• **What you should do**: Scan the data below and state the number of lines that include the word "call", adding no comment.
___ Available data
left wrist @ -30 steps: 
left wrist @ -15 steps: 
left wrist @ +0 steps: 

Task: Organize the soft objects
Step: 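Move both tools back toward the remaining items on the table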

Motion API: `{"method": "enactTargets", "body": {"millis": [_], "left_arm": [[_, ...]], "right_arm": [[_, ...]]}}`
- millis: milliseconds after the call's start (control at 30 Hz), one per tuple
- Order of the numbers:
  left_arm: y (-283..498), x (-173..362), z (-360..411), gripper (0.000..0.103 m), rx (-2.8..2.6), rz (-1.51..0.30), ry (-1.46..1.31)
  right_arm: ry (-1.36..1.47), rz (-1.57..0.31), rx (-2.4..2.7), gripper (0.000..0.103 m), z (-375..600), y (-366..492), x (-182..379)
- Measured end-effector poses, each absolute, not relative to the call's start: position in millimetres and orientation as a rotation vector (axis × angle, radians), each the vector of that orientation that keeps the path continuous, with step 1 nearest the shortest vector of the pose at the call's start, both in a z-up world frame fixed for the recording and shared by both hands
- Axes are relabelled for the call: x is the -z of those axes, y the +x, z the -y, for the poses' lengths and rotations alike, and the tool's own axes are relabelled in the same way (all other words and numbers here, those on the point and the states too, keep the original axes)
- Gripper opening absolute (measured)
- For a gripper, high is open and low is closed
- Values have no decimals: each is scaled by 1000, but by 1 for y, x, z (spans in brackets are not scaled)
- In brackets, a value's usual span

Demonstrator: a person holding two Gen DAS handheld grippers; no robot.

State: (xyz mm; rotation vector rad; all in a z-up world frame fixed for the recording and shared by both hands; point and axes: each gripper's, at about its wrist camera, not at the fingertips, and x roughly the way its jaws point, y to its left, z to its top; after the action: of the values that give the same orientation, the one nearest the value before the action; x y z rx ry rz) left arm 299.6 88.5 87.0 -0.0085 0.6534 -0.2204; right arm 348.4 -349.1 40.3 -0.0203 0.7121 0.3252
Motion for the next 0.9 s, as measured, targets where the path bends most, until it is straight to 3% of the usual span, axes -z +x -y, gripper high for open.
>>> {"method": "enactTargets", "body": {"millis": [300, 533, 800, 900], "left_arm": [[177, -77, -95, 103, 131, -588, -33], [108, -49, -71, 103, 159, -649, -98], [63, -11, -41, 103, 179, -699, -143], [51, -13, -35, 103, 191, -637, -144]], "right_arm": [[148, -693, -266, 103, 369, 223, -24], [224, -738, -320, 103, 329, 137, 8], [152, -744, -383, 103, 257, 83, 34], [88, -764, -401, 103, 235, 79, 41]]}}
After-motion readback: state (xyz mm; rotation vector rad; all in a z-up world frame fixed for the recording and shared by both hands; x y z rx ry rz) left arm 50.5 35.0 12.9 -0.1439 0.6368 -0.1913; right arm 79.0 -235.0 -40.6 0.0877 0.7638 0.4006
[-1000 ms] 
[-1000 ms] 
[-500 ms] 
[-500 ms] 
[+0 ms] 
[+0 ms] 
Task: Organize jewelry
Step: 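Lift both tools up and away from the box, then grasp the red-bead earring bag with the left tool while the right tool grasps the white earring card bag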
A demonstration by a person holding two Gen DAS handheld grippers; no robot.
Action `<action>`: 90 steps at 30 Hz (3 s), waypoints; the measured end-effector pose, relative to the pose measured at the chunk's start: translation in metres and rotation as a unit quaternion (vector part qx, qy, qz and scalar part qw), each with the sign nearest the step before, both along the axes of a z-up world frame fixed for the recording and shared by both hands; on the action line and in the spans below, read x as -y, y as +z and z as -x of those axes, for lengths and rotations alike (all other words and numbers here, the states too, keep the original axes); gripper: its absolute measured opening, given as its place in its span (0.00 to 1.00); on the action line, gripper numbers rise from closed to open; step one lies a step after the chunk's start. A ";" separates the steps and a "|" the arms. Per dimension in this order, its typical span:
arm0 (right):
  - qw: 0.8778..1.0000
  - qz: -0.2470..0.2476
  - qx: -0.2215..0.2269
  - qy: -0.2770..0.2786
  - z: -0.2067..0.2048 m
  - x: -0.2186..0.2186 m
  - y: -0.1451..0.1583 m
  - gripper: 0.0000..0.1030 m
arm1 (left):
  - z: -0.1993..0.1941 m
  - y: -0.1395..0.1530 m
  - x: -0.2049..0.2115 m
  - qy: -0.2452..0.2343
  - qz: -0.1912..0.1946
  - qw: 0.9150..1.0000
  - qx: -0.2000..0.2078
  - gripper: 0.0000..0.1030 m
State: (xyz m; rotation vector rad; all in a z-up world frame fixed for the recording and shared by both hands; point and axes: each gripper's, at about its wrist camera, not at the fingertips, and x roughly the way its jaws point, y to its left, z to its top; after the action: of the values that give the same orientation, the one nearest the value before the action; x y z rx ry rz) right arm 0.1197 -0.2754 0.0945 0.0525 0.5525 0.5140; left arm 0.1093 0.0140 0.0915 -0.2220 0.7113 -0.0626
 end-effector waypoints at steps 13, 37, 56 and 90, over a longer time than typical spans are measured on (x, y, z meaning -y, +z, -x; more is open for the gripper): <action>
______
• **Output of the exercise**: 3